## WHAT TO DO:
When you return the data, keep every word exact and include none of the images.
____________________
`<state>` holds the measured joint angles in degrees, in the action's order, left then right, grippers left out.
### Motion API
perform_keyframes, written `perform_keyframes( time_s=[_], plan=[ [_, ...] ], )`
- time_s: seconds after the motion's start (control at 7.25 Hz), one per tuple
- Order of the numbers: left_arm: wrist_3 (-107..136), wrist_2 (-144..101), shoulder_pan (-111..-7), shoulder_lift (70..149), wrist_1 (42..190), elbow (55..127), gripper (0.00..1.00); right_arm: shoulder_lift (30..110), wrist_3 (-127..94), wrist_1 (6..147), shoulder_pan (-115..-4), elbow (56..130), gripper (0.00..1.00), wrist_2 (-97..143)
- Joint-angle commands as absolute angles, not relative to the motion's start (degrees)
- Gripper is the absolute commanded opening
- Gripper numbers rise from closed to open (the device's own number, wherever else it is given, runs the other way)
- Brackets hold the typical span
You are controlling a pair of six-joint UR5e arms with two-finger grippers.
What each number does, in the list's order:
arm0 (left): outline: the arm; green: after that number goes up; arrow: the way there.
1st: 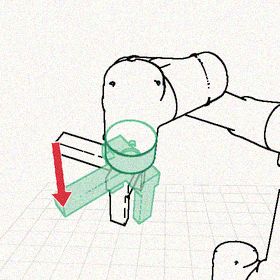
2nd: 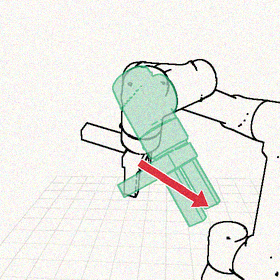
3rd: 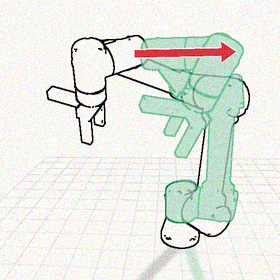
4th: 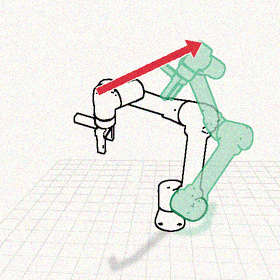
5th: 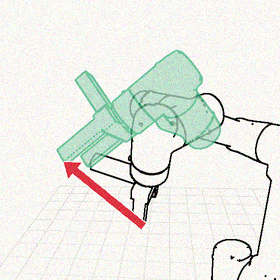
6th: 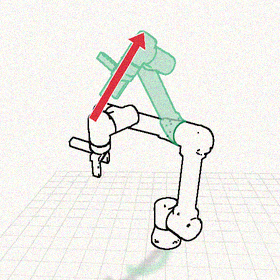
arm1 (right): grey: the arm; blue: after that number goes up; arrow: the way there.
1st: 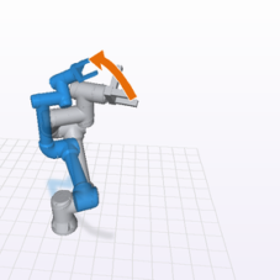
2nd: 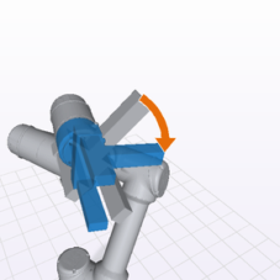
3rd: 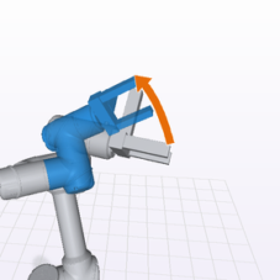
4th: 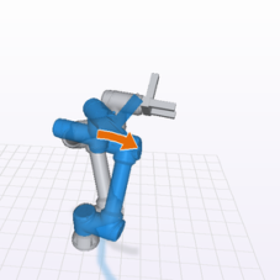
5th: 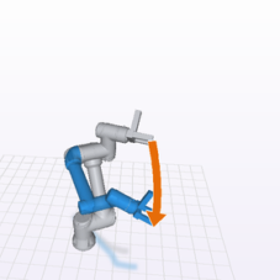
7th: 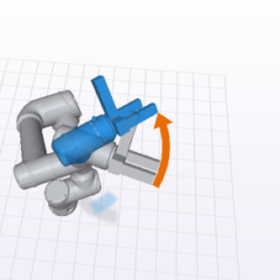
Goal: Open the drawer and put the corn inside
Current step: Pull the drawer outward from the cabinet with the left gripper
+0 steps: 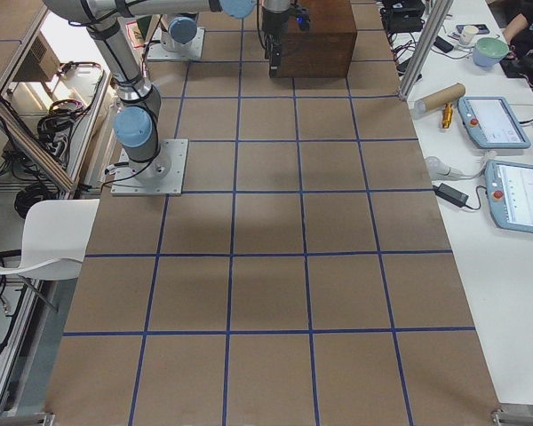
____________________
## EXPECTED OUTPUT:
`<state>` holds the measured joint angles in degrees, in the action's order, left then right, grippers left out.
### Motion API
perform_keyframes, written `perform_keyframes( time_s=[_], plan=[ [_, ...] ], )`
- time_s: seconds after the motion's start (control at 7.25 Hz), one per tuple
- Order of the numbers: left_arm: wrist_3 (-107..136), wrist_2 (-144..101), shoulder_pan (-111..-7), shoulder_lift (70..149), wrist_1 (42..190), elbow (55..127), gripper (0.00..1.00); right_arm: shoulder_lift (30..110), wrist_3 (-127..94), wrist_1 (6..147), shoulder_pan (-115..-4), elbow (56..130), gripper (0.00..1.00), wrist_2 (-97..143)
- Joint-angle commands as absolute angles, not relative to the motion's start (degrees)
- Gripper is the absolute commanded opening
- Gripper numbers rise from closed to open (the device's own number, wherever else it is given, runs the other way)
- Brackets hold the typical span
You are controlling a pair of six-joint UR5e arms with two-finger grippers.
What each number does, in the list's order:
arm0 (left): outline: the arm; green: after that number goes up; arrow: the way there.
1st: 
2nd: 
3rd: 
4th: 
5th: 
6th: 
arm1 (right): grey: the arm; blue: after that number goes up; arrow: the way there.
1st: 
2nd: 
3rd: 
4th: 
5th: 
7th: 
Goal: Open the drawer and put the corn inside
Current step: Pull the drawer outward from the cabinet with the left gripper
+0 steps: 

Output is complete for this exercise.